Airbus delivered seven corporate jets in the first half of 2006, including the first for a US-based customer, Pharmair of Florida, and the first for an Indian customer, Vijay Mallya's UB Group. Reliance Industries also owns an ACJ family aircraft, industry sources say.
Similarly, Boeing Business Jets won 14 orders in 2005. "As of December 14, we have won 19 orders this year, nine of those are for our widebody VIP airplanes," a Boeing spokesman told Hindustan Times.
"We have sold four BBJs in India, three within the last year," the spokesman said, but refused to divulge the names of the customers.
The number of corporate jets in the country is expected to double to 300 in the next 18 months, industry officials say.
While the price range of Boeing Business Jets (BBJs) is between $48 million and $64 million, those of the Airbus series range between $45 million and $65 million.
However, both Boeing and Airbus command a small market share in the corporate jet business, unlike in passenger jets.

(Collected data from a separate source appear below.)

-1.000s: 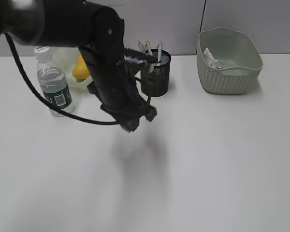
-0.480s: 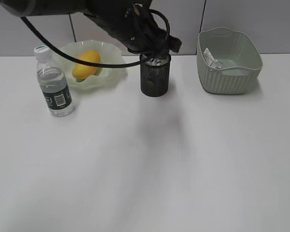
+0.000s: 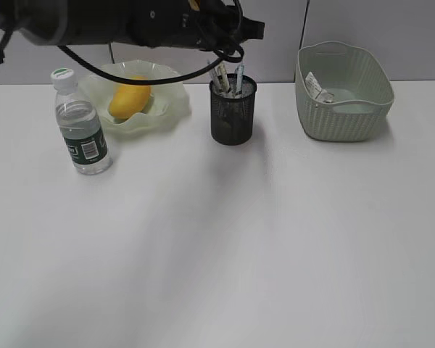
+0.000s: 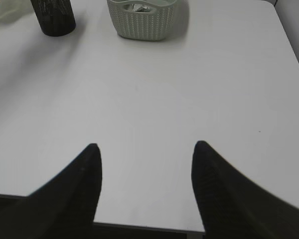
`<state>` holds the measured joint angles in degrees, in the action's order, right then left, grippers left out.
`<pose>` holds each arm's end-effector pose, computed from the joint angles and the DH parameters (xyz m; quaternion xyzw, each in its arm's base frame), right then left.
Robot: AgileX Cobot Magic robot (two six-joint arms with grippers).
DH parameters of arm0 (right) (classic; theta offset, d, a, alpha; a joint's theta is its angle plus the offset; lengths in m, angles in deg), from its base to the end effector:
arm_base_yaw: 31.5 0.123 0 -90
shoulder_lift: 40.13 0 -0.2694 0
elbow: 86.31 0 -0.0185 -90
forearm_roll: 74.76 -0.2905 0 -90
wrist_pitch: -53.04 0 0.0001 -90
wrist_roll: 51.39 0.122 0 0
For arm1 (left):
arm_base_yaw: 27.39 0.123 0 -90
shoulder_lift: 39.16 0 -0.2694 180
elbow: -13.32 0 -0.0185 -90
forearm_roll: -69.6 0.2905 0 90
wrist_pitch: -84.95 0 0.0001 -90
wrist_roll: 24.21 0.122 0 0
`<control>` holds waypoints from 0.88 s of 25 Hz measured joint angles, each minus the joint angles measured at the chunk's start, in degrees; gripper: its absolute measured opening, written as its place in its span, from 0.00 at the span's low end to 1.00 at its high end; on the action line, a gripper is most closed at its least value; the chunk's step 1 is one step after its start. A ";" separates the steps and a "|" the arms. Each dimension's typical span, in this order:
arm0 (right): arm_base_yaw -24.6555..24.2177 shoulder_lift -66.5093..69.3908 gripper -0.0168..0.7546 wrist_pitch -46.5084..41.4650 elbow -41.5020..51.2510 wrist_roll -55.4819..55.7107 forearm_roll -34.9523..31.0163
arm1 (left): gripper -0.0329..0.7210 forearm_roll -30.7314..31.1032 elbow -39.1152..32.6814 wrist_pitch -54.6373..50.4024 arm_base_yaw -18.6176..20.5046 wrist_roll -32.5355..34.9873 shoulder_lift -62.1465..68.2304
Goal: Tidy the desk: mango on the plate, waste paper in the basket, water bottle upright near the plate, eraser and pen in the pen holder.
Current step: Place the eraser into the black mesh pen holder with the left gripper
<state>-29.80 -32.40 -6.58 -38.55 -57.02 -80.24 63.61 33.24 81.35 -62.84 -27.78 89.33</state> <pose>0.0718 0.0122 0.2876 -0.0556 0.8411 0.0294 0.5372 0.4573 -0.3266 0.2128 0.1877 0.8082 -0.2161 0.5146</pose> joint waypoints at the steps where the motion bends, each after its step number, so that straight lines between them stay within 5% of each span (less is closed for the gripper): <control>1: 0.00 0.00 0.62 0.00 0.00 0.00 0.00 | 0.31 -0.44 0.00 1.05 0.00 0.00 0.66; 22: 0.00 0.00 0.62 0.00 0.00 -0.06 0.00 | 0.31 -1.40 0.00 9.73 0.34 0.00 9.80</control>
<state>-29.80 -32.40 -6.58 -38.55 -57.08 -80.24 62.20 33.24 91.09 -62.50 -27.78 99.13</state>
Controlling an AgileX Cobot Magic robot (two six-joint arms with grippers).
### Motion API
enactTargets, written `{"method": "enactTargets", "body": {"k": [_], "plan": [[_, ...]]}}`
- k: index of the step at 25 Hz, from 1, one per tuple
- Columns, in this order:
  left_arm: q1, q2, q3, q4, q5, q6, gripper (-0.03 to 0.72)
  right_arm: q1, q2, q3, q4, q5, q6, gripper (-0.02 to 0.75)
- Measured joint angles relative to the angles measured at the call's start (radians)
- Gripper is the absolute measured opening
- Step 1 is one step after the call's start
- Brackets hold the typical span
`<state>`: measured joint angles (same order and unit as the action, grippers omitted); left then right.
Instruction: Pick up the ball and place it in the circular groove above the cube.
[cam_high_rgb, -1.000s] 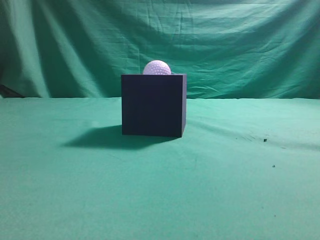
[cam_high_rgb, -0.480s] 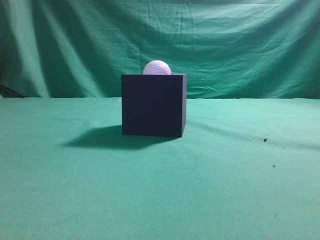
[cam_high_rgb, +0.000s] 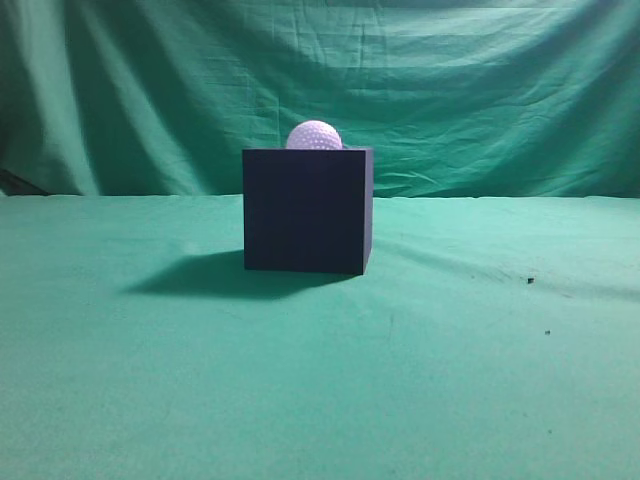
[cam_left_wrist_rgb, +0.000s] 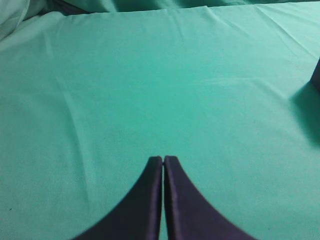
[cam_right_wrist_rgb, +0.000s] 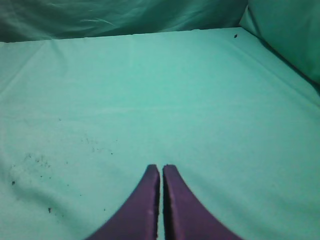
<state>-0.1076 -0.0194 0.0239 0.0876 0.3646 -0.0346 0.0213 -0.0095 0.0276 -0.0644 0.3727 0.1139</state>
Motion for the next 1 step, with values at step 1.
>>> {"method": "enactTargets", "body": {"k": [1], "plan": [[0.0, 0.0, 0.0, 0.0, 0.0, 0.0, 0.0, 0.0, 0.0, 0.0, 0.0, 0.0, 0.0, 0.0]]}}
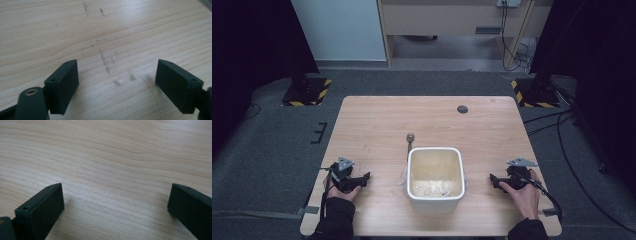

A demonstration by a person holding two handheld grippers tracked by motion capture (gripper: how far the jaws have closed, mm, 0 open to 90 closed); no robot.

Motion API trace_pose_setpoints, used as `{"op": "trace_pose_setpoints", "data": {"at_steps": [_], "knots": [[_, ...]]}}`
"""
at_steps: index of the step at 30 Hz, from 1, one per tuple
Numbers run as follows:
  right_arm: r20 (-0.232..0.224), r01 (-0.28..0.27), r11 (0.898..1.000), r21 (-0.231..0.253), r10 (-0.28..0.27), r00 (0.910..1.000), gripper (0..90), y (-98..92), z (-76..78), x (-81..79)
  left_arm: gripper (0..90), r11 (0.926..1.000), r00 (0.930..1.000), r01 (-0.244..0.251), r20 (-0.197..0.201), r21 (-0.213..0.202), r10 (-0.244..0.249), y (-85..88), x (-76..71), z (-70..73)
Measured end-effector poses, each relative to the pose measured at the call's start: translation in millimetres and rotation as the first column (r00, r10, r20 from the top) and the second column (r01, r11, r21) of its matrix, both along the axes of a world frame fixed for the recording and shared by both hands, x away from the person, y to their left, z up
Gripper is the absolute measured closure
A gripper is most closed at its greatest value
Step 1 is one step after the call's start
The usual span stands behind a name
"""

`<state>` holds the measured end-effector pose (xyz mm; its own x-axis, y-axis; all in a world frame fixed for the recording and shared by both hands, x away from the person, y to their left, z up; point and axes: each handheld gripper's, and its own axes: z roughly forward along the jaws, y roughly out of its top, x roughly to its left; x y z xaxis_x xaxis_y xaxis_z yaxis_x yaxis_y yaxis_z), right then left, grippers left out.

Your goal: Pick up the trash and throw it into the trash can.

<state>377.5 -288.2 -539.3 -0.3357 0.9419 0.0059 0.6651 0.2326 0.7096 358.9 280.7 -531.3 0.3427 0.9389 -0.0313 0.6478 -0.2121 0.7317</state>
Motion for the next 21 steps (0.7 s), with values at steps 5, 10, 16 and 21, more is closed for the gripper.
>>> {"op": "trace_pose_setpoints", "data": {"at_steps": [5, 10, 16, 21], "knots": [[0.000, -0.001, 1.000, -0.001, 0.001, 1.0000, 0.7, -0.1, 0.0, -0.1, 20.9, 0.9995, 0.9989, 0.000, 0.047, -0.031, 0.002, -2.7, -2.8, 8.9], [-0.003, -0.003, 1.000, -0.002, 0.003, 1.0000, 0.6, 0.1, 0.1, -1.0, 21.4, 0.9978, 0.9930, 0.012, 0.118, -0.065, -0.004, -8.7, -8.4, 23.2], [-0.004, -0.005, 1.000, -0.003, 0.005, 1.0000, 0.6, 0.1, 0.2, -1.2, 21.4, 0.9954, 0.9863, 0.031, 0.164, -0.091, -0.016, -15.7, -12.4, 35.4], [-0.005, -0.003, 1.000, -0.003, 0.003, 1.0000, 0.6, 0.2, 0.2, -1.2, 21.6, 0.9937, 0.9821, 0.049, 0.186, -0.101, -0.029, -20.9, -14.1, 42.8]]}}
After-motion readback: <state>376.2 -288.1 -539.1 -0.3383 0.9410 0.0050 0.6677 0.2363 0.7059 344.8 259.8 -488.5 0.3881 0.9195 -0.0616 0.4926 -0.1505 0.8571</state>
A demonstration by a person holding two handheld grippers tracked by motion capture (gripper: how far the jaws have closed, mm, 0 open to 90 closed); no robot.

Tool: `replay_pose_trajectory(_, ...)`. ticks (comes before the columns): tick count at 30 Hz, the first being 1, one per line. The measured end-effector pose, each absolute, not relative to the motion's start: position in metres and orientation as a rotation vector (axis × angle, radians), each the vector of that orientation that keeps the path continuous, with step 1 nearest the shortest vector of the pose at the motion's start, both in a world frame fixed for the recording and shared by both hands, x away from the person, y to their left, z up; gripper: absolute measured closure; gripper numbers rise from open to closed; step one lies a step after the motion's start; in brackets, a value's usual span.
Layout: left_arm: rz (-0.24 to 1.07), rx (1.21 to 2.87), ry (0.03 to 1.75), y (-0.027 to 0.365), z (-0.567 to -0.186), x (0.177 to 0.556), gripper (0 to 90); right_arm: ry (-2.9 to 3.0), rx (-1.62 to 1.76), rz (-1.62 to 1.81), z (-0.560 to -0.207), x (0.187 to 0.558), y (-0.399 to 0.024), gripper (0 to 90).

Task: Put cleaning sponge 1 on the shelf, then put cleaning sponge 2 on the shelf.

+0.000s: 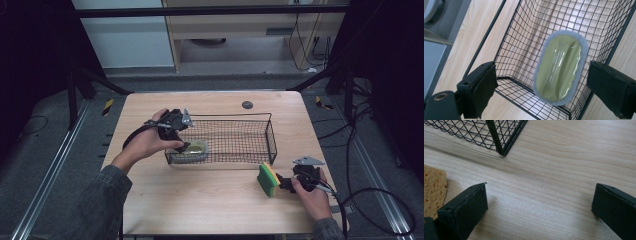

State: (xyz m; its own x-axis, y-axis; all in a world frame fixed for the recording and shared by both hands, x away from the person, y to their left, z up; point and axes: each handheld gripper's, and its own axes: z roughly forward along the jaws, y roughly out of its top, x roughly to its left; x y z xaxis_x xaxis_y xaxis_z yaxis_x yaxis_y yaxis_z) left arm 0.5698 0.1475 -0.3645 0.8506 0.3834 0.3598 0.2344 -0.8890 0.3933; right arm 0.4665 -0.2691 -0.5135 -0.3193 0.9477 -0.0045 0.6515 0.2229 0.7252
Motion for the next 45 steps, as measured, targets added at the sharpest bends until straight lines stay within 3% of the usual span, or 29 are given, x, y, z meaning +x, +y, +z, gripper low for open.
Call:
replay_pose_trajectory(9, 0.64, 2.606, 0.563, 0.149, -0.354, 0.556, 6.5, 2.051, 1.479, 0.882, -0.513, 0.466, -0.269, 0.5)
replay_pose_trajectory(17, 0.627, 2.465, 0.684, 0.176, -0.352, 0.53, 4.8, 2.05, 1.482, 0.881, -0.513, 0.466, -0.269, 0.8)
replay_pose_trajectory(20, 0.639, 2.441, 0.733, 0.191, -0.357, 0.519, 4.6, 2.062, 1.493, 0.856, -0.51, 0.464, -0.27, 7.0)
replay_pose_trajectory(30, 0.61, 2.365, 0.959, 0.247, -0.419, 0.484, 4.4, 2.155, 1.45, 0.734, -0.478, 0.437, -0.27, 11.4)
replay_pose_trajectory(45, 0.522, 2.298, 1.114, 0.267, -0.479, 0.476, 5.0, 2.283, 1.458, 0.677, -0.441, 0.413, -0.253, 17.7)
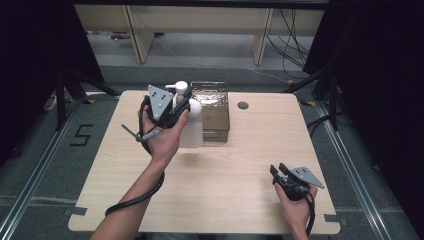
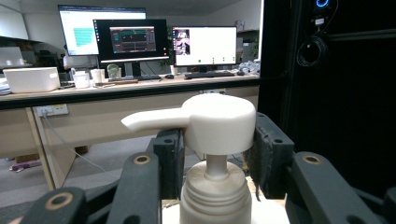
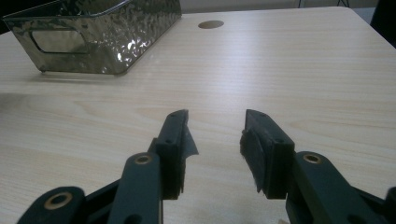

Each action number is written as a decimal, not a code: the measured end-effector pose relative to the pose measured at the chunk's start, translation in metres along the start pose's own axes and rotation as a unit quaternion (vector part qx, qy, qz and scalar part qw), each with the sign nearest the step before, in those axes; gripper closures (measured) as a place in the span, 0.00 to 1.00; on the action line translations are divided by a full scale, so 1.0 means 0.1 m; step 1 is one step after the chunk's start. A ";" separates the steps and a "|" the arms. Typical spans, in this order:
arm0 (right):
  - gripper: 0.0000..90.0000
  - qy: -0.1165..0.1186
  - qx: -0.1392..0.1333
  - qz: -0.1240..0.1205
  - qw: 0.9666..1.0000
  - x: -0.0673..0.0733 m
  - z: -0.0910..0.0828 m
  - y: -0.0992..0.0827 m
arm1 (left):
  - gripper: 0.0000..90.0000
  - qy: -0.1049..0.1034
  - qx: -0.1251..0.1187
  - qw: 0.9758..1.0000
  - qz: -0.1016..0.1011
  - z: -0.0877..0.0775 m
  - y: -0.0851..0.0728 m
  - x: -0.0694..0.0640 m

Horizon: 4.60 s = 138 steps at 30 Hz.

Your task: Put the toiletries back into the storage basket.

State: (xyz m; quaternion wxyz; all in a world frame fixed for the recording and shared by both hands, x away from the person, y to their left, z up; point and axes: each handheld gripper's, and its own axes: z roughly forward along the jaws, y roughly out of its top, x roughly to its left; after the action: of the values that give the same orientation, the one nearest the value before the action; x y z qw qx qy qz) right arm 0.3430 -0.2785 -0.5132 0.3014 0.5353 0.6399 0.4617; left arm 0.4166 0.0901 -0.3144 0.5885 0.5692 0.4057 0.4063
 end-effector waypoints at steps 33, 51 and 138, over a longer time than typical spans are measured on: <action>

Industry officials say Indian buyers may also have sourced from other jet-makers such as Brazil's Emrbaer.
According to the General Aviation Manufacturers Association (GAMA), which groups 50 leading aerospace manufacturers, global shipments of business jets during the first nine months of this year totalled 629, a 23.3 per cent increase over the 510 units delivered through the first nine months in 2005.
"Our manufacturers have seen growth in all airplane segments, part of which we attribute to strengthening sales in Europe, and into Russia, China, and India," said Pete Bunce, GAMA’s President and CEO.